Collected material =

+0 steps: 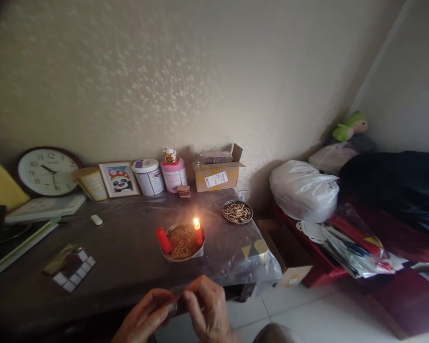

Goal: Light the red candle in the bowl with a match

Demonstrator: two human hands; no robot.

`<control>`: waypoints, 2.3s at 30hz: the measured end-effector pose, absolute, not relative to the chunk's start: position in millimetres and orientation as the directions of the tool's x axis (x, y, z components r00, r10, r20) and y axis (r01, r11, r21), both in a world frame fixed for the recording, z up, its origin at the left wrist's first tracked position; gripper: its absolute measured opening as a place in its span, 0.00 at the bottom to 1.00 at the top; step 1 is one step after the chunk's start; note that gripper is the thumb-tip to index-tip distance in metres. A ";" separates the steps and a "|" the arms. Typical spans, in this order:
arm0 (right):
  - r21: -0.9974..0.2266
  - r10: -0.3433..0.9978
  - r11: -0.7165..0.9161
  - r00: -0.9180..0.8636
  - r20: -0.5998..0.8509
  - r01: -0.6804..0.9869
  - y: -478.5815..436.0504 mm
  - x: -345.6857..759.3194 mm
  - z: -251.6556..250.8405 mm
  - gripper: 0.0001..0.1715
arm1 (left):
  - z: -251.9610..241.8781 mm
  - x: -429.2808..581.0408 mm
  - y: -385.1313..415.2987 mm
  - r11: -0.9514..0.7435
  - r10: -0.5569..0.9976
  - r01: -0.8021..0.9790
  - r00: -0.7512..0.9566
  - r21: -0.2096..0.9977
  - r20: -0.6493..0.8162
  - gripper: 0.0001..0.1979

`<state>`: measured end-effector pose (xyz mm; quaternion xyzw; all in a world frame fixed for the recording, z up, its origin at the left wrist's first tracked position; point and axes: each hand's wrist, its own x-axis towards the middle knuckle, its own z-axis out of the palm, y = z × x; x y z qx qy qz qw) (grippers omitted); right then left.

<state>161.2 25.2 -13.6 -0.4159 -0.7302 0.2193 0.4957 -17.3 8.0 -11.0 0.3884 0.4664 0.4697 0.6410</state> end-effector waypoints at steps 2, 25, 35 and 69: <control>-0.713 0.793 0.607 -0.217 0.569 0.351 19.5 155.4 -19.7 0.11 | -11.8 -15.0 6.4 0.205 0.975 -0.205 0.124 0.957 -0.183 0.18; -0.676 0.746 0.658 -0.405 0.529 0.330 27.4 160.0 -43.2 0.16 | -11.3 -17.2 2.6 -0.093 0.988 0.089 0.132 0.992 0.080 0.13; -0.642 0.716 0.692 -0.426 0.552 0.331 25.9 159.5 -33.1 0.15 | -5.3 -18.1 2.3 -0.108 0.981 0.035 0.165 0.994 0.101 0.15; -0.679 0.739 0.663 -0.417 0.529 0.314 21.0 154.6 -35.0 0.14 | -9.2 -17.2 -2.8 -0.170 0.976 0.077 0.153 0.982 0.157 0.14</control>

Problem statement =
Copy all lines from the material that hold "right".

Result below =
arm0 (right):
`<state>`: measured end-effector pose (xyz mm; quaternion xyzw; all in a world frame fixed for the recording, z up, its origin at the left wrist's first tracked position; point and axes: each hand's wrist, its own x-axis towards the middle knuckle, its own z-axis out of the palm, y = z × x; x y z qx qy qz qw) (grippers omitted); right then left.

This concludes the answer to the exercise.